Everyone has a favorite recruiting horror story. Mine is the one with the candidate who finishes their interview only to be abandoned in a windowless room.
Stick tight, someone will be right by to take you to your next interview, they were told – but, alas, no one ever came. The candidate was eventually forced to sheepishly meander through the hallways until they could locate an HR rep and check out.
These recruiting horror stories may give us recruiters nightmares, but they also make candidates dream of how amazing the hiring experience could be. Furthermore, any nightmarish experience that a candidate endures during your hiring process will damage your employer brand. Mediocre experiences are rarely remembered or shared.
But ideal candidate experiences – the kind of experiences candidates dream about – will not only land you great a candidate, but they’ll also drive the candidate to bring ten of their friends in to apply for jobs, too.
A common mistake many recruiters make is assuming that any candidate who does not receive a job offer will automatically be critical of the hiring process and company culture – but that’s not true. Candidates can still have very positive experiences throughout the hiring process as long as they feel valued.
To create an ideal candidate experience for every job seeker who walks through your doors, consider weaving these three key elements into every step of your recruiting process, from the initial job application to employee onboarding:
Applying for a job is a vulnerable experience for candidates. They are putting themselves in front of you in the hopes that their accomplishments, intelligence, and personality will win your approval. The worst thing you can do in this situation is act like you are not paying attention.
The candidate should be engaged throughout the recruitment process – and that means you need to make the hiring process quick and efficient for both you and your candidates.
After your candidate fills out the initial application, they should not have to wait three weeks to find out whether or not you want to schedule an interview. Set regular deadlines for both you and the candidate, and make sure they are met. Keep the hiring process on track!
When your hiring process moves quickly, candidates know that you are really giving them a shot – not placing them on the back burner while you wait to see if a more talented candidate comes through the door.

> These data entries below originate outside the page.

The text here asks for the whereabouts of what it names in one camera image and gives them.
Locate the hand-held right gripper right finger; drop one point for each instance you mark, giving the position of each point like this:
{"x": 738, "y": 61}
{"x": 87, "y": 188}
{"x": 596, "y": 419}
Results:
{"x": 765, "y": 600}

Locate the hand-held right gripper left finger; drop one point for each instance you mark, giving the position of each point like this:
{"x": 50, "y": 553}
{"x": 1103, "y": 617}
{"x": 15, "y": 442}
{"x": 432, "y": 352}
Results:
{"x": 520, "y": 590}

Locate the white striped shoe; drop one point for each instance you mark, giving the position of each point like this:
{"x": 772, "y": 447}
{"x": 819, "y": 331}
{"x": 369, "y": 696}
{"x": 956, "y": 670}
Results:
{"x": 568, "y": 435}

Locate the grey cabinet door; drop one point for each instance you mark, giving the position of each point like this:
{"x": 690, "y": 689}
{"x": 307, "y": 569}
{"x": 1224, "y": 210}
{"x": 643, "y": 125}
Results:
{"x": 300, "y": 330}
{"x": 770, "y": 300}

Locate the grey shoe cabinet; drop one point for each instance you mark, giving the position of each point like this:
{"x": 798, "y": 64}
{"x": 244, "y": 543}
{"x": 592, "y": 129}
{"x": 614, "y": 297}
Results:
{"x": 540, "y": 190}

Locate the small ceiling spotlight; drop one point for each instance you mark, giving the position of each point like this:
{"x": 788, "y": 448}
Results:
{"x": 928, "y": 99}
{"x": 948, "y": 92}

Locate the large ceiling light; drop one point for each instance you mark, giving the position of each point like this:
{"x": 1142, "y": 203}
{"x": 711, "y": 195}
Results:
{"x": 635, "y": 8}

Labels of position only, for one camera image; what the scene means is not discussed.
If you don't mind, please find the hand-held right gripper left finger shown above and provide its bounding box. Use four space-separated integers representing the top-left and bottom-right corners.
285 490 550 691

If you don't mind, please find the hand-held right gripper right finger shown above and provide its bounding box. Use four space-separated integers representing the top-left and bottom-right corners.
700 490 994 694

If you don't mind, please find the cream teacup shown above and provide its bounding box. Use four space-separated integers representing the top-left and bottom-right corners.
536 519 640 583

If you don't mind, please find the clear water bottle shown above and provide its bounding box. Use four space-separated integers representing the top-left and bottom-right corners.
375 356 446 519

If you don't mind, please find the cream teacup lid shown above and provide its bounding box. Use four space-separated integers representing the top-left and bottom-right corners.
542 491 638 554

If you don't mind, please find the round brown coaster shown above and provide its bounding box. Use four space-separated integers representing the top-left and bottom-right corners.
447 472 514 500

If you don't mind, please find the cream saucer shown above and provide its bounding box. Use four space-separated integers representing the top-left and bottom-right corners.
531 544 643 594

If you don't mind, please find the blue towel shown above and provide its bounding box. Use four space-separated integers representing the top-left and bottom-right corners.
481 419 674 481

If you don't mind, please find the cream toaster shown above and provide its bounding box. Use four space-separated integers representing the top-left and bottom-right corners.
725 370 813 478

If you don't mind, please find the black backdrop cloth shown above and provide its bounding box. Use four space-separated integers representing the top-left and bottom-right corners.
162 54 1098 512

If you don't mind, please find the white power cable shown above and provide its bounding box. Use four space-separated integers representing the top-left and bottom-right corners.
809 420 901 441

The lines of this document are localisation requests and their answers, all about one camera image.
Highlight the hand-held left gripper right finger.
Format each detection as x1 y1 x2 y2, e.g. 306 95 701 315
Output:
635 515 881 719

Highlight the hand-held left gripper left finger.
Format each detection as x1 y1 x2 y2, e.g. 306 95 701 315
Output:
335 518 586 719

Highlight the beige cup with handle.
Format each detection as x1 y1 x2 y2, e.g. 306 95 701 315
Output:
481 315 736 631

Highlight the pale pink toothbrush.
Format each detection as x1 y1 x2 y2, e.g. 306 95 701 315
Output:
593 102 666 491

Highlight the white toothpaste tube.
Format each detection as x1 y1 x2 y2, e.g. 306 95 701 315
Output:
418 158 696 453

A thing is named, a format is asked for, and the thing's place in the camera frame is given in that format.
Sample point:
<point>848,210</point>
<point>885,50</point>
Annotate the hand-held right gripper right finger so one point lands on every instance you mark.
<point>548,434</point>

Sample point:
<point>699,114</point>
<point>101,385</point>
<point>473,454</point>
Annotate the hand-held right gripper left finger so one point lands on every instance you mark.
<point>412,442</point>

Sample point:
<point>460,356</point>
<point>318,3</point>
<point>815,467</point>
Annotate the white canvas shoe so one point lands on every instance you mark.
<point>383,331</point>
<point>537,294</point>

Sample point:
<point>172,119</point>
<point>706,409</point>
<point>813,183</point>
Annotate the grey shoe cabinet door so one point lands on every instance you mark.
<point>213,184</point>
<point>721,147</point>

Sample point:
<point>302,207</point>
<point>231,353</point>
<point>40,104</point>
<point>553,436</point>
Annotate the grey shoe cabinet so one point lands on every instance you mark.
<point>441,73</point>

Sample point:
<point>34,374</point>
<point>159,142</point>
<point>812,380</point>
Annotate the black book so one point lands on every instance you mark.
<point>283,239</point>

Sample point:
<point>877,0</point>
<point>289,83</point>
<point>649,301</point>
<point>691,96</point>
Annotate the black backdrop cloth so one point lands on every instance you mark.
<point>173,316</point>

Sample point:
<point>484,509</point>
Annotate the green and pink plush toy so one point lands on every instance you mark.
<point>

Companies like Chipotle and AppDynamics recently sped up their hiring processes to be more candidate-friendly, and they have seen tremendous improvements in candidate satisfaction as a result.
For candidates, few things are worse than tossing your job application into a black hole and wondering what – if anything – will happen next.
All too often, recruiters default to the automated thank-you email, vaguely telling candidates that “someone” will be in touch shortly. Instead, recruiters should be giving their candidates hard deadlines. If you do that, you’ll establish confidence in your candidates. They’ll see that your hiring team knows what it’s doing. Rather than saying you’ll “follow up shortly,” be proactive. Say something like, “We will be in touch within three business days if you are a good fit for an interview.”
Keep applicants informed about where you are in the hiring process at all times. Mobile recruiting tools and techniques offer great ways to personalize your updates to candidates at scale.
If you need to reject a candidate, remember that a generic form email will leave a poor impression, compared to a personalized, casual text message that asks the candidate if they might be interested in other positions. For example, billion-dollar startup Automattic refuses to tell applicants “No. Instead, the company always tells candidates to try again and gives them feedback on how they can improve their performance in the interview process.
3. Ease (for the Candidates!)
If you ask candidates to submit a resume and cover letter, answer an eight-page questionnaire, and list five references just to be considered, you are asking them to do all the hard work. Chances are, many of them will bounce right off your careers page as a result.
Recruiters should also be doing the hard work when it comes to scheduling interviews. Use scheduling tools that allow candidates to select dates and time that work best for them, send text message reminders about the interview, and even provide directions via Google Maps, if possible.
Putting in the hard work will ensure your candidate experience is ideal, and that will pay huge dividends for your organization.
Let’s recap: When we dream, three things can happen:
- We can have a nightmare that haunts us forever afterward.
- We can dream about something boring, like doing the laundry or the dishes. We’ll forget about that dream immediately.
- We can dream about something wonderful – the kind of dream we tell our friends and families about as soon as we wake up.
How do you want your candidates and future employees to remember the hiring experience at your company: as a nightmare, a bore, or a dream?